His supporters accuse his detractors of doing exactly this — using these accusations to tear down a man for political purposes. Kavanaugh was introduced at his hearings by a woman who urged Senate liberals to recall that Ruth Bader Ginsburg was confirmed in 1993 by a majority of senators though she was far more liberal than many of them were.
But 2018 is fundamentally different from 1993 in many ways, not the least of which is how markedly divided we are as a nation on partisan lines. And Kavanaugh has devoted most of his career to actions that brought us to this point, from the Starr investigation to Bush v. Gore. It’s a little late for him to decide he’d rather we all get along — and equally late for the Republicans who refused to even consider Merrick Garland to complain that Democrats aren’t playing nice.

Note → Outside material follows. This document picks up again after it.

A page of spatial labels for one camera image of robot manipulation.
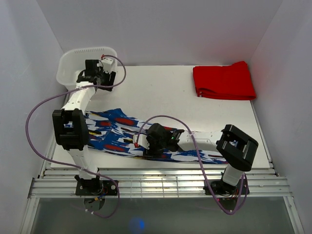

it’s also a different time for women. When Cosby’s accusers first came forward in 2005, the public appeared unable to even hear the accusations against TV dad Cliff Huxtable. Nearly a decade later, in 2014, one accuser says she found a changed world receiving her story. While Cosby’s lawyer gave a similar retort to Kavanaugh’s defenders — deriding the accusations against his client as “unsubstantiated, fantastical stories about things they say occurred 30, 40, or even 50 years ago” — the media was vying to tell her story, rather than rip it apart. And the public, at long last, wanted to hear it.
Our culture still does not make disclosure easy for women, or victims of sexual assault. There are still women who trip over themselves to uphold the patriarchy, to claim that sexual predation is a fact of life for young men and what was that girl wearing anyway? Why was she drinking? It’s still a culture that sees alcohol as an excuse when consumed by a boy and an indictment when consumed by a girl. Too many Americans still imply, or even flat out say, that just one victim isn’t enough, as though women individually are disposable objects rather than equal citizens.